**HOW TO COMPLETE THIS TASK:** For this exercise, repeat the whole listing below exactly. Leave the pictures out.

**DATASET SECTION:**
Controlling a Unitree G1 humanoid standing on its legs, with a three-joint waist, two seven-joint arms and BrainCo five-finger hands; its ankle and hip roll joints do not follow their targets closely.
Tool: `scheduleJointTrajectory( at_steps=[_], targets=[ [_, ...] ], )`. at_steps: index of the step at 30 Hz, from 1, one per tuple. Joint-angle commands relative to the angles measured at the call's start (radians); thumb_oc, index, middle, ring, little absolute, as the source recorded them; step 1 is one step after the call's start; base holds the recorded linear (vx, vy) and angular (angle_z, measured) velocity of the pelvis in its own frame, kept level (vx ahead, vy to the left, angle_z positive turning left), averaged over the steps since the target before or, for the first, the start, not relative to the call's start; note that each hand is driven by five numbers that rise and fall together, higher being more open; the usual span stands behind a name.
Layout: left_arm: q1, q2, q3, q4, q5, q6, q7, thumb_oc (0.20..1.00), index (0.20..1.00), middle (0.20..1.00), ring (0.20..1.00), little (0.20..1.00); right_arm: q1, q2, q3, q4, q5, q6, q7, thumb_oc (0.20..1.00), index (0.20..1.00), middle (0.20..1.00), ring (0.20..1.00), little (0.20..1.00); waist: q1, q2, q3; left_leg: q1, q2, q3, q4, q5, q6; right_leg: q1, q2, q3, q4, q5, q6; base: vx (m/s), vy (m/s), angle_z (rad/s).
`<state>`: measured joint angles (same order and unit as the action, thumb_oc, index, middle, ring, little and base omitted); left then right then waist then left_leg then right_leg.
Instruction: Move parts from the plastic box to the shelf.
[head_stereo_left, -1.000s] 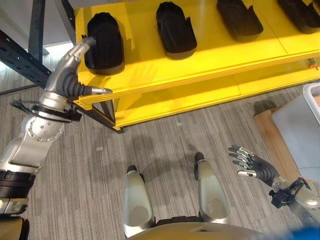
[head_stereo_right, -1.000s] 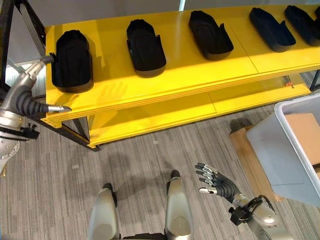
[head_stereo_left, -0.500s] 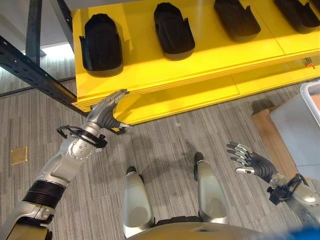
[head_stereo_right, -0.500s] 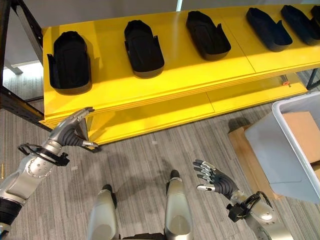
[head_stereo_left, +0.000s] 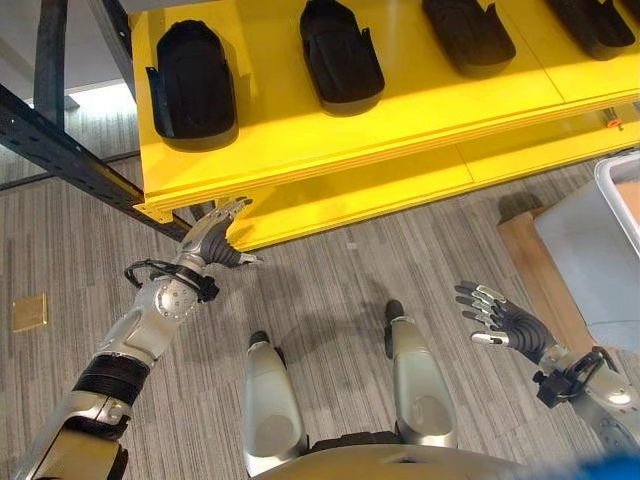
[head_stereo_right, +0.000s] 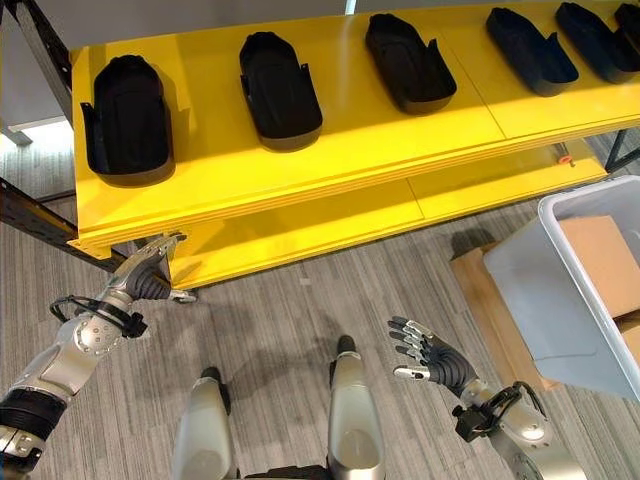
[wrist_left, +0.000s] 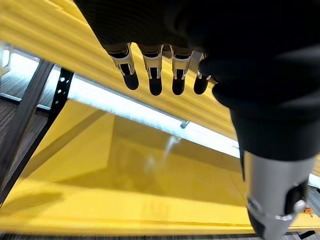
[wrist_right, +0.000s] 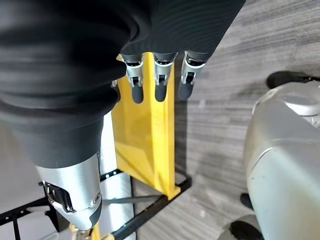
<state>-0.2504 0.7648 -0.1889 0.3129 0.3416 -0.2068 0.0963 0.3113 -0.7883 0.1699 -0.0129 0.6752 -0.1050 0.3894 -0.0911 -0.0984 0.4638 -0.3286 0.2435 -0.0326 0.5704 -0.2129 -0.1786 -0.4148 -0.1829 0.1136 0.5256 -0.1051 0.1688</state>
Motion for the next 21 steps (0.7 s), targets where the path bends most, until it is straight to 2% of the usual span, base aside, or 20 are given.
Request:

**RESULT FOR THIS EXERCISE:**
Controlling a Unitree G1 humanoid standing on its legs, with a three-joint waist, two seven-joint arms and BrainCo five-finger hands; its ankle and hip roll joints do not follow their targets closely.
Tool: `scheduleJointTrajectory( at_steps=[_], targets=[ [_, ...] ], )`. at_steps: index of the step at 30 Hz, from 1, one per tuple. Joint-angle commands relative to the angles measured at the call's start (radians); thumb_oc, index, middle, ring, little absolute, as the source recorded them; step 1 is one step after the call's start; base holds the recorded linear (vx, vy) and angular (angle_z, measured) velocity of the pelvis in its own frame, kept level (vx ahead, vy to the left, angle_z positive turning left), averaged over the steps since the target before or, for the first, the start, not relative to the call's start; note that each hand is driven by five numbers that rise and fall together, higher being more open; the usual span stands behind a name.
Layout: left_arm: q1, q2, q3, q4, q5, q6, q7, thumb_oc (0.20..1.00), index (0.20..1.00), middle (0.20..1.00), ring (0.20..1.00), little (0.20..1.00); right_arm: q1, q2, q3, q4, q5, q6, q7, thumb_oc (0.20..1.00), index (0.20..1.00), middle (0.20..1.00), ring (0.20..1.00), little (0.20..1.00); waist: q1, q2, q3; left_leg: q1, q2, q3, q4, q5, q6; right_leg: q1, q2, q3, q4, q5, q6; base: vx (m/s), vy (m/s), angle_z (rad/s).
`<state>`: measured joint angles (same order and unit as the action, thumb_oc, index, middle, ring, little and base omitted); left then right then waist then left_leg then right_leg.
Instruction: Move parts from the plastic box to the shelf.
[head_stereo_left, -1.000s] 
[head_stereo_right, -1.000s] 
[head_stereo_left, -0.500s] 
[head_stereo_right, -0.500s] 
[head_stereo_left, +0.000s] 
[head_stereo_right, +0.000s] 
[wrist_left, +0.000s] 
[wrist_right, +0.000s] 
<state>-0.2504 0.7648 -0.1889 0.3129 0.3416 -0.2068 0.0963 0.3113 -0.7883 0.1699 -0.0129 0.6752 -0.1050 0.3894 -0.0911 -0.0984 0.4638 -0.3286 0.2435 -0.0326 0.5704 -0.2129 -0.1786 -0.4148 -0.1829 0.1136 0.5256 -0.1051 0.1688</state>
Motion for the next 21 steps (0.7 s), targets where the path bends most, until it is straight to 2% of the usual span, base aside, or 20 are given.
Request:

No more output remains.